Our technology assessed the learning logs just before the lecture began to provide a summary report with previews of the accomplishment and quiz outcomes (details are given in Section 2.6). Furthermore, the system offered information on essential pages that should be thoroughly described in the lecture. For example, the instructor should concentrate on quizzes-related websites, particularly those that have resulted in lower quiz results. In advance, our technology examined the link between quiz statements and the associated pages in the lecture material. Section 2.3 describes how we found significant sites automatically.

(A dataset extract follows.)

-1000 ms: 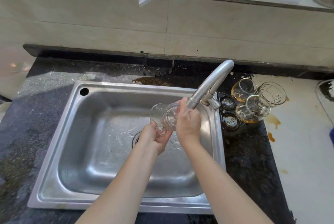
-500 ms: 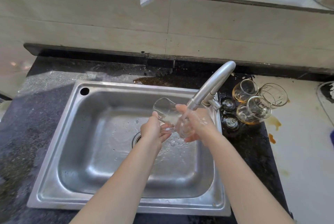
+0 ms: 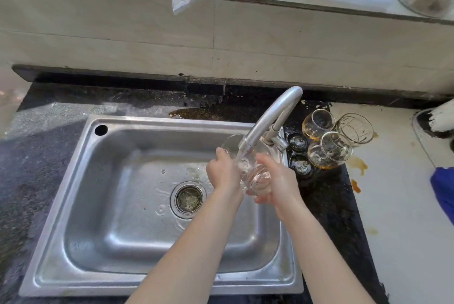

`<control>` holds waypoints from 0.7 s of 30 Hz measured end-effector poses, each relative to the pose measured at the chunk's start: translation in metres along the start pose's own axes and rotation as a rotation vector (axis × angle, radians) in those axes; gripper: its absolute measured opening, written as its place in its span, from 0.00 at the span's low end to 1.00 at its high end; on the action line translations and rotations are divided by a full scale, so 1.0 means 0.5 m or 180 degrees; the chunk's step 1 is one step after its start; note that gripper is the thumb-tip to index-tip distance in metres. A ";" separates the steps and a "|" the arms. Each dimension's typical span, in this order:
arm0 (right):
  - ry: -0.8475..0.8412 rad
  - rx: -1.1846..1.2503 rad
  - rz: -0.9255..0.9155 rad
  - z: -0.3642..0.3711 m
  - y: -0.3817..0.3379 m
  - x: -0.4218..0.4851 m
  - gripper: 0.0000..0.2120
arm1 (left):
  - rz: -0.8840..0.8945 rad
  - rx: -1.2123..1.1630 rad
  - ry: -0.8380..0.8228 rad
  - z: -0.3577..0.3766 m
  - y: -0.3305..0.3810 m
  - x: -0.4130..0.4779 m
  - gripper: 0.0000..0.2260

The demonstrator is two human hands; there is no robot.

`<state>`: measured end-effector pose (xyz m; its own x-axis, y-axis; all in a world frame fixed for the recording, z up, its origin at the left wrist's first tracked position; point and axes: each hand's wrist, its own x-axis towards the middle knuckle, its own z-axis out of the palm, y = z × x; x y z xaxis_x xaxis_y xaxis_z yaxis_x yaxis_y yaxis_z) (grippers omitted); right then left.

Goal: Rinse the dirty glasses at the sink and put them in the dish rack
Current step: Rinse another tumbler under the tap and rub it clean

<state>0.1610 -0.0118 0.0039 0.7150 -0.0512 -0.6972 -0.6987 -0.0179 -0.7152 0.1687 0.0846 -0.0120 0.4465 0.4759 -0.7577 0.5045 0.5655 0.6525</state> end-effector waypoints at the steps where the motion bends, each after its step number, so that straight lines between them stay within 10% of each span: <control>1: 0.0070 -0.0227 -0.0237 0.000 0.001 0.000 0.14 | 0.0033 0.0112 -0.0026 -0.001 -0.005 0.005 0.16; 8: 0.0026 -0.2260 -0.1344 0.023 -0.035 -0.032 0.35 | -0.0012 0.0955 0.0127 -0.031 -0.006 0.078 0.21; 13: 0.0416 -0.3471 -0.2179 0.092 -0.050 -0.046 0.23 | -0.1074 0.0170 -0.0373 -0.073 -0.004 0.063 0.10; 21: 0.0413 -0.2912 -0.3258 0.130 0.013 0.002 0.21 | -0.1486 -0.0403 -0.0127 -0.097 -0.004 0.047 0.17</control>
<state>0.1585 0.0529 -0.0045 0.9429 0.2915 0.1610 0.3294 -0.7451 -0.5800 0.1424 0.1275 -0.0316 0.2230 0.1270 -0.9665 0.5649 0.7912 0.2343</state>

A instructor presented the contents of the materials during the lecture, while students perused the information on their computers. Students at our institution were instructed to open and explore the same page as the instructor, with highlights or memoranda on the relevant parts. Learning logs were gathered and saved consecutively throughout the lesson. The analytical findings were instantly shown and updated every minute on the online interface. As a result, the instructor may monitor the most recent student activity. The visualization displayed real-time data such as how many students were following the lecture, how many students were exploring prior pages, and so on. Section 2.6 describes the web interface. The instructor adjusted the tempo of the lecture based on the students’ responses. For example, if several pupils were not paying attention and were still on the previous page, the instructor might slow down the lecture.

Significant page mining

Because quizzes are often prepared utilizing the contents of lecture materials, there is a strong link between lecture materials and quizzes. Related pages are essential for comprehending the materials’ contents. However, lecture materials and quizzes are maintained independently or are very loosely linked in systems utilizing topic names. We can manually examine the connection between a quiz item and its linked pages, but this becomes difficult and unrealistic as the number of quiz items and/or pages grows. Furthermore, if the lecture material is altered, such as page numbering, the instructor must update the correspondence. As a result, we devised a technique for determining correspondences automatically.

Our approach is based on the assumption that a connected website has the same term as the quiz statement. Each quiz statement (QS) is broken down into morphemes. The nouns n (1,, n,, N) are then extracted. A normalized histogram hn is generated for each noun n. Each bin bu,n of the histogram hn reflects the number of times noun n appears on page u. It is worth noting that the bins are normalized after calculating the number of times noun n occurs across all pages. We total the frequencies of all words to get the final findings. The associated score of page u is defined as the normalized value ru.

Although the mining approach identifies pages that are significantly relevant to a particular quiz statement, it does not take into account page linkages. As a result, we use a rating mechanism that provides a ranking score to each page. VisualRank influenced this concept (Jing and Baluja, 2008). R=SR+1-B is used to iteratively update a ranking vector R. where Su,v measures the page similarity between pages u and v, and S is the column normalized similarity matrix. In this work, we simply compare the similarity of two feature vectors represented by a bag of words using the L2 norm (Zhang et al., 2010). B denotes a bias vector. The relate score ru is used as an element of B. R is updated regularly until it converges. The balance between the similarity matrix and the bias vector is controlled by, (0 1) 0.8 is often employed in practice, according to the literature (Jing and Baluja, 2008). Pages that are associated to key pages receive higher ranking scores once the ranking vector R converges. We consider the top N rated sites to be the most significant.